_What needs to be done:_ Print each line from the start of the records below up through the line where "label water bottle." is found, exactly as given.

_Data to examine:_

* * * * * * * * *

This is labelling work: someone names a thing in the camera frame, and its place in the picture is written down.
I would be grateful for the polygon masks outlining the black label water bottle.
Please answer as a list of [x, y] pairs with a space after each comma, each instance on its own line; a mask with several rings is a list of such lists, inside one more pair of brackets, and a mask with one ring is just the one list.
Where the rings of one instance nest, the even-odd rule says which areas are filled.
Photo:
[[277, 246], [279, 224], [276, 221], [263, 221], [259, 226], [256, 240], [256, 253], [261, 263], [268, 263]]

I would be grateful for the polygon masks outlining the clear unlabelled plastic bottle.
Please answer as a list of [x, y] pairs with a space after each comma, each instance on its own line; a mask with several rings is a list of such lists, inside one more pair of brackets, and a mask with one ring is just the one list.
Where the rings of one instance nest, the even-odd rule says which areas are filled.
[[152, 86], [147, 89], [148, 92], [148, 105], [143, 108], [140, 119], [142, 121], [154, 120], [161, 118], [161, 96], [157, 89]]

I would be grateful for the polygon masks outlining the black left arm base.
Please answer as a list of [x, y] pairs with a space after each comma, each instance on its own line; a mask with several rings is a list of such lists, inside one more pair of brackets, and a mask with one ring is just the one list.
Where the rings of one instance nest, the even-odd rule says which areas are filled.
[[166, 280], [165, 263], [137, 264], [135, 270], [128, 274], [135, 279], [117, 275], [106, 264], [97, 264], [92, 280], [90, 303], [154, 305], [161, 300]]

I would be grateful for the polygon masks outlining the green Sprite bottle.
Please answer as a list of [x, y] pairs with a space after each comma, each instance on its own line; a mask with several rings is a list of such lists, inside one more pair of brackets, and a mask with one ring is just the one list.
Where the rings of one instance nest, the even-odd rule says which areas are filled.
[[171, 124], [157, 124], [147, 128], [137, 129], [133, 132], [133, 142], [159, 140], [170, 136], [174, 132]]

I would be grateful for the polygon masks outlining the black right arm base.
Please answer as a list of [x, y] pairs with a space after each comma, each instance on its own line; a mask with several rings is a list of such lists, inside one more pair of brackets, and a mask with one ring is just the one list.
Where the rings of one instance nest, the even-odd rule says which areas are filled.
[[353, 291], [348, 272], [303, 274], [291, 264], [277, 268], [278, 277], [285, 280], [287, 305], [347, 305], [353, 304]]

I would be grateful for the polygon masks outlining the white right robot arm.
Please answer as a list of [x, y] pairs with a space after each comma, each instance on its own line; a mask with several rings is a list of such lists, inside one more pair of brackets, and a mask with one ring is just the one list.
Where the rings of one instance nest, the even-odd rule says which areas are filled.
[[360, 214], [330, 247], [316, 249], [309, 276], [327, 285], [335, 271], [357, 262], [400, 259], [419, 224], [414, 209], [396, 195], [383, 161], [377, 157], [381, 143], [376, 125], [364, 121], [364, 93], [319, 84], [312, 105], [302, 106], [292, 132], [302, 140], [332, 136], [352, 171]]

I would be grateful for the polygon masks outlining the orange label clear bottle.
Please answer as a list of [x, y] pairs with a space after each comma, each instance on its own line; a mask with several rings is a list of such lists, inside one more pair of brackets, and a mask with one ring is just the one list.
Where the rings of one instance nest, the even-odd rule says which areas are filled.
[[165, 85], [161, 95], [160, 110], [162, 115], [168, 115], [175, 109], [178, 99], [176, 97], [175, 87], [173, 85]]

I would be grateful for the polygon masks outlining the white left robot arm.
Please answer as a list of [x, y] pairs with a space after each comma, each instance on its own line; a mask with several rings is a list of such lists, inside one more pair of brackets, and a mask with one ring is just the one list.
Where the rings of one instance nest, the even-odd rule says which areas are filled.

* * * * * * * * *

_Problem solution:_
This is labelling work: someone names a thing in the camera frame, and its place in the picture is written down.
I would be grateful for the polygon masks outlining the black label water bottle.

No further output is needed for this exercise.